Your task: Each line from the start of the records through the line containing "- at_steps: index" is to be transcribed exactly, and no other line is to be included.

Stored data entries
BEGIN

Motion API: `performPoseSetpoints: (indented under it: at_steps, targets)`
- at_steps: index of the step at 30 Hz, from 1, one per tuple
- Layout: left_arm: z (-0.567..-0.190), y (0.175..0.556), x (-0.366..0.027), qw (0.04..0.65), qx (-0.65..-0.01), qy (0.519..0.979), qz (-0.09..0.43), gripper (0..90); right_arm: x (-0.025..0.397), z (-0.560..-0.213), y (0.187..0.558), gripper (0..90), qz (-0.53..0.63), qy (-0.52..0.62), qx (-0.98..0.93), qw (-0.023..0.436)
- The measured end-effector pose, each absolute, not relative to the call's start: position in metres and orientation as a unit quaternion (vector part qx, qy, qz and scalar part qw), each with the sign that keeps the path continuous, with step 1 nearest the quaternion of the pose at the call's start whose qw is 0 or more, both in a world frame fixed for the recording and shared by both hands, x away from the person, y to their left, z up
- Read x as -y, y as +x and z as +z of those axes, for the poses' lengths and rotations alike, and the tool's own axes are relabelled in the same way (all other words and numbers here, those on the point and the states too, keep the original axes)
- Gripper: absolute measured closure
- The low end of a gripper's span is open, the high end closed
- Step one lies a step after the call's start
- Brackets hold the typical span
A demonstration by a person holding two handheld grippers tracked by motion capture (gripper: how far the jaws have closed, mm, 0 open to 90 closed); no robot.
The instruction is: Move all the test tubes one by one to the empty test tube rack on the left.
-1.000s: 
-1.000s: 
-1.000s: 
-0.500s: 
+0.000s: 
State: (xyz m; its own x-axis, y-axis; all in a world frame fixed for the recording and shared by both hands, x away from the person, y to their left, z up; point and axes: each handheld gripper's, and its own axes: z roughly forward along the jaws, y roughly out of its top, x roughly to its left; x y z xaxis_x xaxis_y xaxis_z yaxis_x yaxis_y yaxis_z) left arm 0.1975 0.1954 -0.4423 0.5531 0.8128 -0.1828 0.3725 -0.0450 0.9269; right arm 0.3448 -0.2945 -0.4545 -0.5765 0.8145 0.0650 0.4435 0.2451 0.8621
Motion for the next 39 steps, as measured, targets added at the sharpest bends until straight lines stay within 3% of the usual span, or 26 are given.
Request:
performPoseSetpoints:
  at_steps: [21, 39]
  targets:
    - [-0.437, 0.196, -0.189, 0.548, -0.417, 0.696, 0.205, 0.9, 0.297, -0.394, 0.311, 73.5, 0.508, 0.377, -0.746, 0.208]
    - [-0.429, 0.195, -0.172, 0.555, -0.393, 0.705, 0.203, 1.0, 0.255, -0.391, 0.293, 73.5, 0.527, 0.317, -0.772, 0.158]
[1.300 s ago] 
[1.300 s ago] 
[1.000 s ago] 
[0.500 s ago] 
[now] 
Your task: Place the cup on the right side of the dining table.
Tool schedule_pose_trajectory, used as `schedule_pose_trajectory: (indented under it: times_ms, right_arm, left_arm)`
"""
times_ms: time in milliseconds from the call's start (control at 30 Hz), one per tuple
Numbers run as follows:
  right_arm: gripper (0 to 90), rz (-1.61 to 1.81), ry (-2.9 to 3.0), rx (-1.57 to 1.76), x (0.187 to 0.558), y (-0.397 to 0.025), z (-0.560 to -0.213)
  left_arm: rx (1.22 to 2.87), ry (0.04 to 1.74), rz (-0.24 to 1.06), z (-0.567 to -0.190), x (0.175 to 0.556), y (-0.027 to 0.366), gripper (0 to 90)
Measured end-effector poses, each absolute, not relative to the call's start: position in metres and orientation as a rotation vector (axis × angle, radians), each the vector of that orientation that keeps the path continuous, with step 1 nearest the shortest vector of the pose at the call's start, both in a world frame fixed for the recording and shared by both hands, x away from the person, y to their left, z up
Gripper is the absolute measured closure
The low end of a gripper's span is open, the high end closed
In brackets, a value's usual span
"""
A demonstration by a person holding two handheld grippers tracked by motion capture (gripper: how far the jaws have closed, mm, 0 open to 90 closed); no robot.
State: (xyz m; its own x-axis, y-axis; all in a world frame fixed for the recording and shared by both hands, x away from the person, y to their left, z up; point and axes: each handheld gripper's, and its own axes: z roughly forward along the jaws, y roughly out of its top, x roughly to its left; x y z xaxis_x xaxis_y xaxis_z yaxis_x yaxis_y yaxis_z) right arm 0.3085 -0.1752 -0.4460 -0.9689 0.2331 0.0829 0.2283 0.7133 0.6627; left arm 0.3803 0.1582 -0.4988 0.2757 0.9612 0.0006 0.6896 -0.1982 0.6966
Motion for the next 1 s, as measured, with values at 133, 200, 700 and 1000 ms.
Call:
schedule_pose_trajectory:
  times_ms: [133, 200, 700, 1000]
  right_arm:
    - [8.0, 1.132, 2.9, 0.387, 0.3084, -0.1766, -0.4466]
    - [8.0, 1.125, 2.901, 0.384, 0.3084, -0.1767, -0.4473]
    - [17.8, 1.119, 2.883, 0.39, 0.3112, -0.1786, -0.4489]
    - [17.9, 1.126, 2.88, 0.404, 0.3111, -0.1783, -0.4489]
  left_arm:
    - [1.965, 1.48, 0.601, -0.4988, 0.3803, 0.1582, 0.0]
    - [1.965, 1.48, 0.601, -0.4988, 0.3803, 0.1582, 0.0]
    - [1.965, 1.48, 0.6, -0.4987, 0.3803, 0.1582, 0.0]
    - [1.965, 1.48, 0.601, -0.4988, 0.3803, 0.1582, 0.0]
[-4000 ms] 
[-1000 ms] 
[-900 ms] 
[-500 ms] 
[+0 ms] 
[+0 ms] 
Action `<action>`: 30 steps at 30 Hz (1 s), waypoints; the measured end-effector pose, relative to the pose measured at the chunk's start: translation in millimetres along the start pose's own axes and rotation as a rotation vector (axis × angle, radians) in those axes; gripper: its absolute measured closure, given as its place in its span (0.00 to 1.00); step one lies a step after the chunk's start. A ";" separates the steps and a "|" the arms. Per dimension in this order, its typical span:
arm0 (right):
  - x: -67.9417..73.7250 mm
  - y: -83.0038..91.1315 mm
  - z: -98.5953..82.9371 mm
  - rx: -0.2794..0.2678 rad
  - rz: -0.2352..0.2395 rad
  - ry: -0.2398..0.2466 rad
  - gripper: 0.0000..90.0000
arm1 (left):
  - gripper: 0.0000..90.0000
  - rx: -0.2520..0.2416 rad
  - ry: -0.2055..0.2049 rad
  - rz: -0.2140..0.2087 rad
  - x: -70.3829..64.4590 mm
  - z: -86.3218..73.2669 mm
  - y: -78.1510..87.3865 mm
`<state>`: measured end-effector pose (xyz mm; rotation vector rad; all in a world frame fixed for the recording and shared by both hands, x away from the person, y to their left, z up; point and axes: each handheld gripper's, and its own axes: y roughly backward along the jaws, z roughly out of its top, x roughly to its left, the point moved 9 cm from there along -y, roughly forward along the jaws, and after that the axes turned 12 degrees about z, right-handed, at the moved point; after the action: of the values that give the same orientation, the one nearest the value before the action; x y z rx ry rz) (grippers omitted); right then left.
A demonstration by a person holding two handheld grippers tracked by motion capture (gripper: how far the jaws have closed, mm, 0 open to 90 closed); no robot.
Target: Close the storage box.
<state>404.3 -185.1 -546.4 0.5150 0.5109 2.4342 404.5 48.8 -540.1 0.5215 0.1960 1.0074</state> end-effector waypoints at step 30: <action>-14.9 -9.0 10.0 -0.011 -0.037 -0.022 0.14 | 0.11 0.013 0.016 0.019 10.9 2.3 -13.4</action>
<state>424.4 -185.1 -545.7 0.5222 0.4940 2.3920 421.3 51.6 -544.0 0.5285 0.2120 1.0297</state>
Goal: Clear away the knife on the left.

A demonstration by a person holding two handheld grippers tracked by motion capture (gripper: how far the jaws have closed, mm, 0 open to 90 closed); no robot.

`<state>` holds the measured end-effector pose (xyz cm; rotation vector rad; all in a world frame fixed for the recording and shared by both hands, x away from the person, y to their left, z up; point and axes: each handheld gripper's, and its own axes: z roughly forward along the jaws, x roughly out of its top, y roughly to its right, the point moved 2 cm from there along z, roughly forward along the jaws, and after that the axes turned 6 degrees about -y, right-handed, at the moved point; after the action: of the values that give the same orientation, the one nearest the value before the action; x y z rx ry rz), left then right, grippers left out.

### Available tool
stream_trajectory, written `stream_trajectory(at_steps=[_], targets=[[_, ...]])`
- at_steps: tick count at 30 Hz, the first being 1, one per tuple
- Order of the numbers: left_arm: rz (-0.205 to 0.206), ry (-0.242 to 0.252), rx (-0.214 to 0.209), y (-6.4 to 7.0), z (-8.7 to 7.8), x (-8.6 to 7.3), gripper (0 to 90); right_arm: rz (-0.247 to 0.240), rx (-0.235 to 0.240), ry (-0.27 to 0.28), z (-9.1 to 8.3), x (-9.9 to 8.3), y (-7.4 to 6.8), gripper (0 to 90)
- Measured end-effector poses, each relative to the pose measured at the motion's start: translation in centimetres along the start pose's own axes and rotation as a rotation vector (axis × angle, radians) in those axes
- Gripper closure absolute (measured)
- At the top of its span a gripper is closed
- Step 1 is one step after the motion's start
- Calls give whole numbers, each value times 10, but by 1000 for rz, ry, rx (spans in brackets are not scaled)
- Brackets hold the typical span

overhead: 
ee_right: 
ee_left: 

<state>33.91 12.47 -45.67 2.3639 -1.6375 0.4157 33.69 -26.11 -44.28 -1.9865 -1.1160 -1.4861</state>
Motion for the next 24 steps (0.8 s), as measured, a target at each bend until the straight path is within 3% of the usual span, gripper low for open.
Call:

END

Solution to this task:
Motion API: `performPoseSetpoints: (indented under it: at_steps, targets)`
- at_steps: index of the step at 30 Hz, from 1, one per tuple

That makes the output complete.